4. Missis, from The Hundred and One Dalmatians, by Dodie Smith

Sure, we all loved Perdita in Disney’s various film versions of this story, but I’m talking about the original. In the book, Perdita was a different dog—Missis was Pongo’s wife. First off, she gave birth to fifteen puppies. Props to her for that alone. Then, when the puppies were kidnapped, Missis risked her life facing the wild outdoors and Cruella De Vil to get her kids back. And she wound up being a mother to 97 puppies by the time it was all over. Now that’s a mom.

3. Leia Organa-Solo, from The Thrawn Trilogy, by Timothy Zahn

There are hundreds of post- Return of the Jedi stories out there, but the ones I have in mind are the Thrawn Trilogy, which basically launched the Star Wars multi-media franchise back in the 90s. In this story, Leia gave birth to her twins Jacen and Jaina Solo. She dealt with all the joys and struggles of raising two infants while traipsing around the galaxy, rescuing Luke, fighting off the remnants of the Empire, and holding a government post in the New Republic. A true super-mom.

2. Molly Weasley, from the Harry Potter series, by J.K. Rowling

Molly raised a herd of wild red-headed kids, and managed to keep a lid on things despite those kids doing things like quitting school to open a magic shop and flying their father’s car into a Whomping Willow. But she still had enough love to all but adopt Harry into her family, and she had enough ferocity to take out some Death Eaters and Bellatrix Lestrange. Another super-mom.

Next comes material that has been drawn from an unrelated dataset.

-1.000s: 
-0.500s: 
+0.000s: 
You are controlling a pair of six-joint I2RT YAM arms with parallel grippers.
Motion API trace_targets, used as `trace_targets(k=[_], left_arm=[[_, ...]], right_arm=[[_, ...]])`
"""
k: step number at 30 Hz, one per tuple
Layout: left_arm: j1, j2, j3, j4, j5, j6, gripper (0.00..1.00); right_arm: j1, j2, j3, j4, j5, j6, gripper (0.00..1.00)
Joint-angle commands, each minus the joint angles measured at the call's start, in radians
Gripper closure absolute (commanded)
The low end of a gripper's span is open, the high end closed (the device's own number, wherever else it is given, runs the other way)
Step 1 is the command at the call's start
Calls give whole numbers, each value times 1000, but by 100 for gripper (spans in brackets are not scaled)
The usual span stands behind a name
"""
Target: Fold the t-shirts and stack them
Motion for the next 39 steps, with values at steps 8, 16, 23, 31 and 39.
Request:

1. Marmie, from Little Women, by Louisa May Alcott

Meg, Jo, Beth, and Amy lovingly called their mother “Marmie” when they were young, and as they grew up, Marmie stayed central to their lives. Through marriages, births, deaths, career struggles, and the general pains of growing up, Marmie kept her family together. She encouraged her daughters’ creativity and independence, wasn’t afraid of disciplining them, taught them how to be loving by showing kindness to strangers and neighbors alike, and stayed strong while her husband was away at war. Marmie was just an all-around awesome mom.

Any other literary mothers you’d like to add to this list? And don’t forget to wish your mom a happy mother’s day!